También vimos varias muestras de arte urbano, ya que una de las características de Melbourne es que los grafitis están permitidos en determinadas zonas de la ciudad, con lo que te puedes encontrar en sus paredes con verdaderas obras de arte, por algo se considera la ciudad cultural.

Grafiti en Melbourne
Grafiti en Melbourne

El tour, después de pasar por Federation Square y muchos otros puntos de interés (Flinders Station, el CBC, etc.), terminó en un punto secreto desde donde se tiene una gran vista de la ciudad y del río Yarra… pero tendréis que tomar el tour para saber la localización de este «mirador» :-p.
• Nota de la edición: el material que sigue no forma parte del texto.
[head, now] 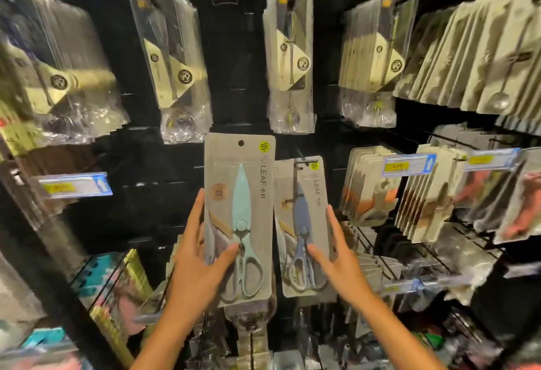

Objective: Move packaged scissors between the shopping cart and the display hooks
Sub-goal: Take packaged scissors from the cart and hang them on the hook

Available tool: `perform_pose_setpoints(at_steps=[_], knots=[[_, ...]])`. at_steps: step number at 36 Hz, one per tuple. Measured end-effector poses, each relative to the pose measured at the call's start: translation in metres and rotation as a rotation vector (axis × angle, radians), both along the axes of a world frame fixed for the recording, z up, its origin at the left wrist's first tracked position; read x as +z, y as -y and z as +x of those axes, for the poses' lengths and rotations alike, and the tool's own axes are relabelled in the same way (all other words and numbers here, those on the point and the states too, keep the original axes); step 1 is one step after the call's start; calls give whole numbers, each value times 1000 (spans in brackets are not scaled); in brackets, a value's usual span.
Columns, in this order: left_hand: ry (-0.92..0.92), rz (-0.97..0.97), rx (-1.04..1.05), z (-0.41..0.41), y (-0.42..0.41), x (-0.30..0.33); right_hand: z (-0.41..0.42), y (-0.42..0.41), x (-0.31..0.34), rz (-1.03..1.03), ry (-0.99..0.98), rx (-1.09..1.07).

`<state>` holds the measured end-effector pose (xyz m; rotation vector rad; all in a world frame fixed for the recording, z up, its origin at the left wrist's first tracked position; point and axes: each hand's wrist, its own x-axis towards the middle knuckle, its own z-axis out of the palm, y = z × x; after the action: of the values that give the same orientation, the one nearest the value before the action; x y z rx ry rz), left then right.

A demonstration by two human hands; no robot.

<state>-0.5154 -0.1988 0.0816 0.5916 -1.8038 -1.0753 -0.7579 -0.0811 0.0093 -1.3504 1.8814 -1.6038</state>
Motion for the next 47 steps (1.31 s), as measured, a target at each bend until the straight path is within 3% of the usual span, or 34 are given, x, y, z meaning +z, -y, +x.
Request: perform_pose_setpoints(at_steps=[14,28,38,42,47], knots=[[-61,-83,-24,-7,28,15,-33,68,-8,153,-230,-187],[-112,-107,29,-18,33,18,-80,137,-4,289,-286,-227],[-141,-123,40,-22,31,15,-79,131,-19,148,-196,-198],[-143,-126,25,-23,30,11,-52,110,-14,-41,-81,-165],[-123,-118,3,-25,24,2,0,71,18,-245,83,39]])
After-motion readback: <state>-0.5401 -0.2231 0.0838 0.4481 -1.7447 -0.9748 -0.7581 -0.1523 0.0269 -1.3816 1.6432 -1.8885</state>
Cabe destacar que el tour duró prácticamente 3 horas, con un pequeño descanso a la mitad, por lo que es altamente recomendable llevar calzado cómodo y quizás algo de avituallamiento.

Debo reconocer que durante la última hora mi cuerpo fue cayendo en picado bajo los efectos del cansancio del vuelo y el jet lag, así que al acabar la visita fuimos a pegar un bocado y nos retiramos al hotel, donde dormimos unas 12 horas (más o menos de 5 de la tarde a 5 de la mañana), pero realmente lo necesitaba para recuperarme y poder afronta los 20 días que tenía por delante (tal vez debería haber hecho esto en Japón, lo aplicaré en el próximo viaje de larga distancia 😉 ).

Como he comentado, al día siguiente nos levantaríamos a las 5 de la mañana, ya que nos esperaba nuestro vuelo a Brisbane.